Activity >> Reply only with how many lines of the listing below hold the word "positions".

Records provided >>

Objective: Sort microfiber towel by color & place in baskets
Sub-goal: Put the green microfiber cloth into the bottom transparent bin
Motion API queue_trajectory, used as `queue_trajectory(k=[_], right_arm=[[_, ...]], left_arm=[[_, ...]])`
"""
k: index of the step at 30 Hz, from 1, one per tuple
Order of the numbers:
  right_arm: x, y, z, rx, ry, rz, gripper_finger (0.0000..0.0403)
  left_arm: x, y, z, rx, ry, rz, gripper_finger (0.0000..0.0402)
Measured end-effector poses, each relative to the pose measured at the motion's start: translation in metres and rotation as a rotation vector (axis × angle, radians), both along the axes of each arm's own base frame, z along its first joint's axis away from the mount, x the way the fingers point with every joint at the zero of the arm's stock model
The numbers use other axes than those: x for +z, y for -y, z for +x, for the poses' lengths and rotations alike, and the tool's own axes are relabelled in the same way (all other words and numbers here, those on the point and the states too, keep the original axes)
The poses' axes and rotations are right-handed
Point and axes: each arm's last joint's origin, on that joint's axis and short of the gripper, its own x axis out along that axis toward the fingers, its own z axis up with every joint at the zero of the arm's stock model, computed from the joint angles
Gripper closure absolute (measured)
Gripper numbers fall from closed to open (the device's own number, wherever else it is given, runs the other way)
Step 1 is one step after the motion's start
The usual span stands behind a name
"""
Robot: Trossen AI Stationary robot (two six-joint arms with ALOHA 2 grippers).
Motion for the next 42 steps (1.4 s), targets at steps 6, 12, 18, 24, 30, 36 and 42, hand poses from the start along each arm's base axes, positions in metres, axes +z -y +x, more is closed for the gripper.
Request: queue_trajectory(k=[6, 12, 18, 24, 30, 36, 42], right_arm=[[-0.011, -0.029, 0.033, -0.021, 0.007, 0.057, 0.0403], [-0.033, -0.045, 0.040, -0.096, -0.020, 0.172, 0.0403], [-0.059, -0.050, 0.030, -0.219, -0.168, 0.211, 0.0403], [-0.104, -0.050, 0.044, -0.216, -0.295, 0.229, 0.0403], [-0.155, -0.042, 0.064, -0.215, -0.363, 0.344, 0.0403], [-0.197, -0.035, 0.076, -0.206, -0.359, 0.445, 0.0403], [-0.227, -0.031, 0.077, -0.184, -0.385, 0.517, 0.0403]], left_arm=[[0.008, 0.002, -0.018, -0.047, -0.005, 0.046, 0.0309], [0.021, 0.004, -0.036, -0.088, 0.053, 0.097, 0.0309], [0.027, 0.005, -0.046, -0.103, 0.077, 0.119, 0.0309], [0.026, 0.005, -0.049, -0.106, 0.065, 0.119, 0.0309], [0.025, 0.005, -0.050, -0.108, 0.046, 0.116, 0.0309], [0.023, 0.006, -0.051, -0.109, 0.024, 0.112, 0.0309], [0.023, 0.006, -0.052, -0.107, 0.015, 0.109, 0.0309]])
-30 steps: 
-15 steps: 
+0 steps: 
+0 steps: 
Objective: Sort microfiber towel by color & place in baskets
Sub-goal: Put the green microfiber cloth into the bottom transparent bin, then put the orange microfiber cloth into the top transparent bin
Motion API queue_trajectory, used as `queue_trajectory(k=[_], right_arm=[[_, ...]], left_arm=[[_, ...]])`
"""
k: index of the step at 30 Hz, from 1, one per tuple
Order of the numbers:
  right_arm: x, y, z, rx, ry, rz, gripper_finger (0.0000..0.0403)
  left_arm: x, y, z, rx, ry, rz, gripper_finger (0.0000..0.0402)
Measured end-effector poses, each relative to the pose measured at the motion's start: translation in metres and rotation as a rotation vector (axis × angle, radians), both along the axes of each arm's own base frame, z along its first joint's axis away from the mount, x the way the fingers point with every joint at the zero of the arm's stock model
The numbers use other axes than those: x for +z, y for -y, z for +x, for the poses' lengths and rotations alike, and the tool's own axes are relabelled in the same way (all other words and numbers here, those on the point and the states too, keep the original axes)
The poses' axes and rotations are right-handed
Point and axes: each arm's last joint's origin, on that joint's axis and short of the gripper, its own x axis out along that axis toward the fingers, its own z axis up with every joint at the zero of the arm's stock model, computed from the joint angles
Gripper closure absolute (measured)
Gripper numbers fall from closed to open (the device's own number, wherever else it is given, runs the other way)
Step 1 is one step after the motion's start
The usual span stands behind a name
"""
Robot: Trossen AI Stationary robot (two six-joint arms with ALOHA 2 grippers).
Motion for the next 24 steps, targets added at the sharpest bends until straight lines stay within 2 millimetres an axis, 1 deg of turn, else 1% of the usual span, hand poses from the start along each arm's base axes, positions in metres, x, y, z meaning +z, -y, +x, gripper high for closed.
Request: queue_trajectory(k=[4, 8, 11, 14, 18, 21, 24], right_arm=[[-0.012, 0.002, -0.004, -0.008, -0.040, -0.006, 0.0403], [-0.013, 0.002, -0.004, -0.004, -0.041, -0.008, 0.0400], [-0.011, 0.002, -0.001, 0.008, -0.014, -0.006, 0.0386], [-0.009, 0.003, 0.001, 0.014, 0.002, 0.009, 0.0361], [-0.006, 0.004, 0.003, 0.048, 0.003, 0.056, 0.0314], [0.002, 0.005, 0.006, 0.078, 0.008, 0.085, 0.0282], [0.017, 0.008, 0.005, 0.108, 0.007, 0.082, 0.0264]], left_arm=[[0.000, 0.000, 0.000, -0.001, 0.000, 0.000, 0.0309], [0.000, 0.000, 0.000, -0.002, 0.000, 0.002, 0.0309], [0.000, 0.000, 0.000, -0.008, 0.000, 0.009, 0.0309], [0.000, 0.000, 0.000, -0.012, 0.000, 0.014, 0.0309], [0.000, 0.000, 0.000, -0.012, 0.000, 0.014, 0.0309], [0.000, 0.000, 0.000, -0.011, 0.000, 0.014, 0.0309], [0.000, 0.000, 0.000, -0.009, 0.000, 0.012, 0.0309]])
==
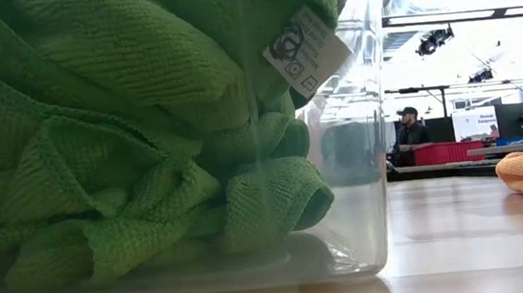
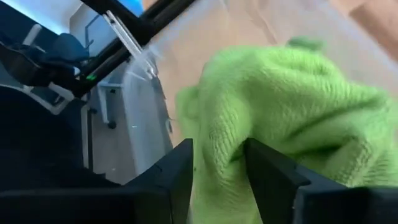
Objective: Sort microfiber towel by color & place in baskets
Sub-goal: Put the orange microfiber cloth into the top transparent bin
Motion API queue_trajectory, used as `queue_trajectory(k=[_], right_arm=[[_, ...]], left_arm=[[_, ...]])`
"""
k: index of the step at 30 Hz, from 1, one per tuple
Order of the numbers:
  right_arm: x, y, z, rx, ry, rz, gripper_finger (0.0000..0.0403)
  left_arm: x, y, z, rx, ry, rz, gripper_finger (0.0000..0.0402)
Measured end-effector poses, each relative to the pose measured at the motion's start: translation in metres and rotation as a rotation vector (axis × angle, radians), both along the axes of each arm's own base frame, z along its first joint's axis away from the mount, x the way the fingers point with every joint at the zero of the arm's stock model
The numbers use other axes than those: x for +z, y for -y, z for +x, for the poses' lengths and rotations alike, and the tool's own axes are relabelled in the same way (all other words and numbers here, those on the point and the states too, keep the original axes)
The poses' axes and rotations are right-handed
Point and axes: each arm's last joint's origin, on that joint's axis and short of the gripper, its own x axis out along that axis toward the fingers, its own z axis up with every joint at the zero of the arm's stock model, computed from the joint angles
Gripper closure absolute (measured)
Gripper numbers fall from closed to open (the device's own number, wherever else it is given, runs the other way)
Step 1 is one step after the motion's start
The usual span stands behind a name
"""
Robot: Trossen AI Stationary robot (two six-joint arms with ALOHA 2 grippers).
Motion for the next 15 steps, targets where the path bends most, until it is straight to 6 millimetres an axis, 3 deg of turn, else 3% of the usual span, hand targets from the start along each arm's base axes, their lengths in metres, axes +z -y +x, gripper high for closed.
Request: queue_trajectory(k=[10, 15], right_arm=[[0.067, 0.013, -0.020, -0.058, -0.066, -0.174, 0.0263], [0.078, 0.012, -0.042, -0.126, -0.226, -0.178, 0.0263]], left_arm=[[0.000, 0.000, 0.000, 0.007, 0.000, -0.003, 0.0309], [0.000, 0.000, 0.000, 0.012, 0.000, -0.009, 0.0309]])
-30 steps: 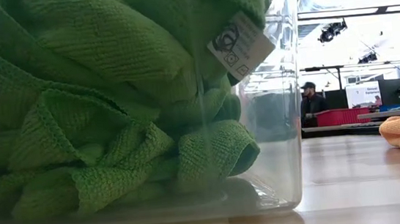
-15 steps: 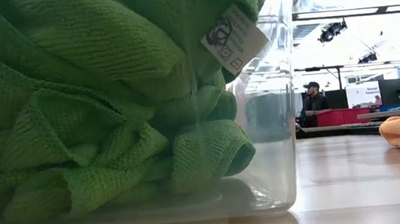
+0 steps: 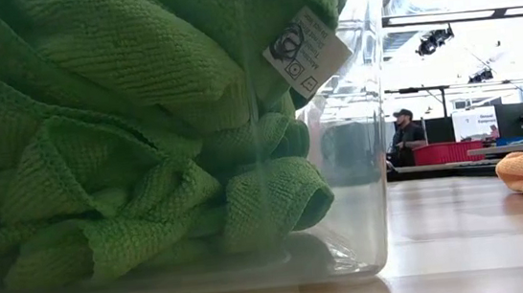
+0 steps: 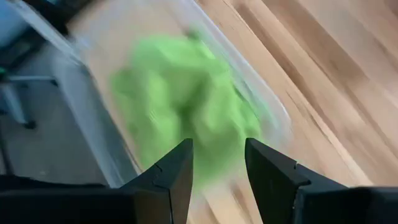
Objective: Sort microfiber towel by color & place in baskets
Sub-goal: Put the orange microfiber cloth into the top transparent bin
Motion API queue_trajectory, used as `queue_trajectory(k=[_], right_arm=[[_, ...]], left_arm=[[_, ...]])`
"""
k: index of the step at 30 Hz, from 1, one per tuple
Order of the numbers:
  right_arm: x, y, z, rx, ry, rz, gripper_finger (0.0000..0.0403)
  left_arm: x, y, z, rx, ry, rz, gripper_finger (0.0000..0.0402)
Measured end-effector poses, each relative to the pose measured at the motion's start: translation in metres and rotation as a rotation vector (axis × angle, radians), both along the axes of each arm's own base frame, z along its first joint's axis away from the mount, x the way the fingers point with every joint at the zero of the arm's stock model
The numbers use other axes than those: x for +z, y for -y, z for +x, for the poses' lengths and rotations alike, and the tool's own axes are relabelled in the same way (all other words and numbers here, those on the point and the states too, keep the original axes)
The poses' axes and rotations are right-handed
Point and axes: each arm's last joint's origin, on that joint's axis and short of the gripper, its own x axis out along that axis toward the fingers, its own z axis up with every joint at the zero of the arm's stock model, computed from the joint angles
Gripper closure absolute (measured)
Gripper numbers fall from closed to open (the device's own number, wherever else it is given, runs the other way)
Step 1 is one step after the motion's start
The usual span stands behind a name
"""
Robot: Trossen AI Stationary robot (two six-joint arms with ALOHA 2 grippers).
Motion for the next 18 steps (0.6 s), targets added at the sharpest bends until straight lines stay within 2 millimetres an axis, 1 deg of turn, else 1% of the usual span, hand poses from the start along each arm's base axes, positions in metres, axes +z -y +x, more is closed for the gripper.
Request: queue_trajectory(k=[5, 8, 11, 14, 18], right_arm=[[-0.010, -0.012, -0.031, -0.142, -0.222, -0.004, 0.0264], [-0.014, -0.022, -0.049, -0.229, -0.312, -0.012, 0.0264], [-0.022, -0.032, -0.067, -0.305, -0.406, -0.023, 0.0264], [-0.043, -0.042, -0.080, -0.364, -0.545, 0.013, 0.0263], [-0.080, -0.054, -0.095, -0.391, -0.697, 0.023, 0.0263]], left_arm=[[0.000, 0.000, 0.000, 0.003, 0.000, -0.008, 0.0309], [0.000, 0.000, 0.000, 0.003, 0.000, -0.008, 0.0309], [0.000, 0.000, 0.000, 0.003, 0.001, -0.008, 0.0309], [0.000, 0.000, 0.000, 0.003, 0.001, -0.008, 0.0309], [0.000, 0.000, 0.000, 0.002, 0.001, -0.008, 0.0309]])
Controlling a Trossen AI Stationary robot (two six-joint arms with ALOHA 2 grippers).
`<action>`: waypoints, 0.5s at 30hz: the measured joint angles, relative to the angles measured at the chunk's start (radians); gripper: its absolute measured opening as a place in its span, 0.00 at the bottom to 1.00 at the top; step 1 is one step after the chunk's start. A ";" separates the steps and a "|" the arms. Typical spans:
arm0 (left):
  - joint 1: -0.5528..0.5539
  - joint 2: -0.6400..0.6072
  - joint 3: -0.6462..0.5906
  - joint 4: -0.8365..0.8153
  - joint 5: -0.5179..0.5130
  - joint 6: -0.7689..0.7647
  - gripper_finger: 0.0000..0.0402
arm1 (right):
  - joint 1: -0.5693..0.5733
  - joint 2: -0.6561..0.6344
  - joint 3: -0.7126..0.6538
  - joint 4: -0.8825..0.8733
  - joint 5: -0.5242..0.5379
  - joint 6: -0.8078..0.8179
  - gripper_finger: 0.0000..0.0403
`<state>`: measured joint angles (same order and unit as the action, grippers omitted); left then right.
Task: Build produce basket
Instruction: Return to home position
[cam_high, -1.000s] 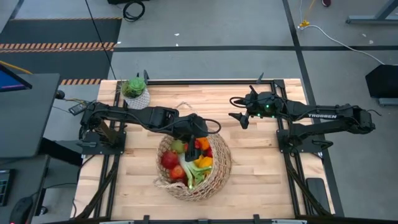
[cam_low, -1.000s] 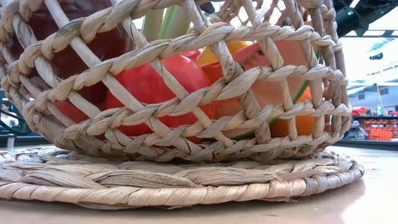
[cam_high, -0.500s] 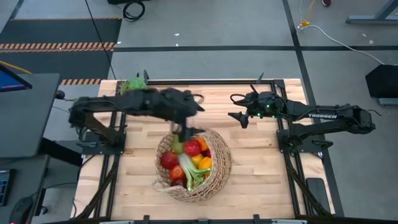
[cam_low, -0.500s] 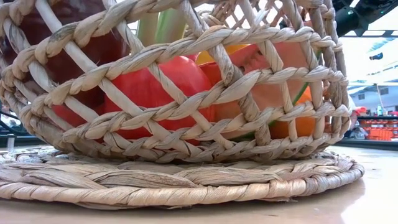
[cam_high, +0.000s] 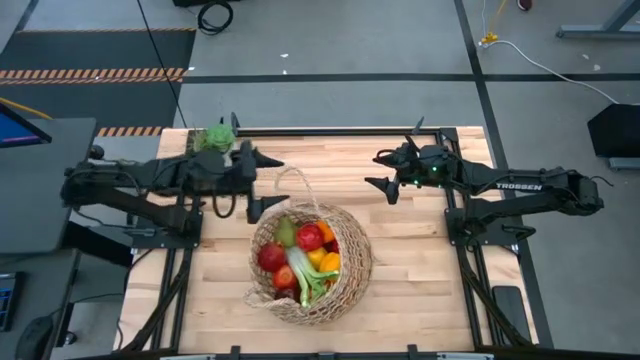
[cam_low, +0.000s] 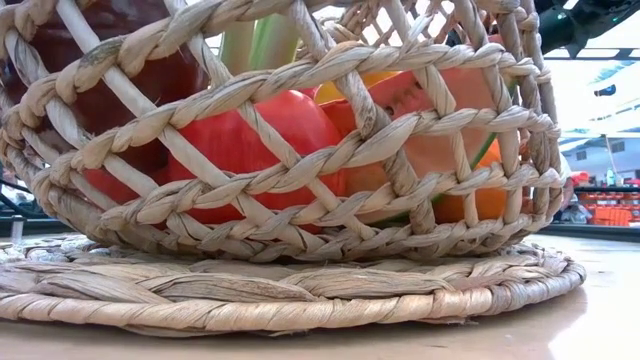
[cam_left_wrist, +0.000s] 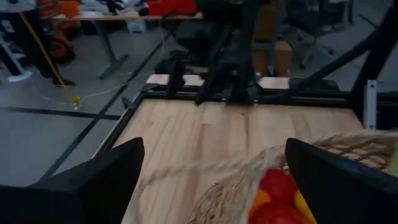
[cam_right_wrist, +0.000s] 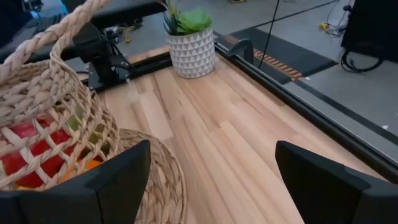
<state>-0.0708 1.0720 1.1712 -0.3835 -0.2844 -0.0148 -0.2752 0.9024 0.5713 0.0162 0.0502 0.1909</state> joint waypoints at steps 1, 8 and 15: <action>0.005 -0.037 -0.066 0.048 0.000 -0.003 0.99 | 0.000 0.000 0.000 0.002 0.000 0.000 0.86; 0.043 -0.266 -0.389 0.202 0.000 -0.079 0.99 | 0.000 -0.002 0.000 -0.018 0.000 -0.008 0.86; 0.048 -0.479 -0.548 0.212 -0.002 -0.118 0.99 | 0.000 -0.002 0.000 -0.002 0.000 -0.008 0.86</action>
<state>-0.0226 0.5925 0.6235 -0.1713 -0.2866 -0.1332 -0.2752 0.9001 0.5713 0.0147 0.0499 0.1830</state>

Finished task >> 3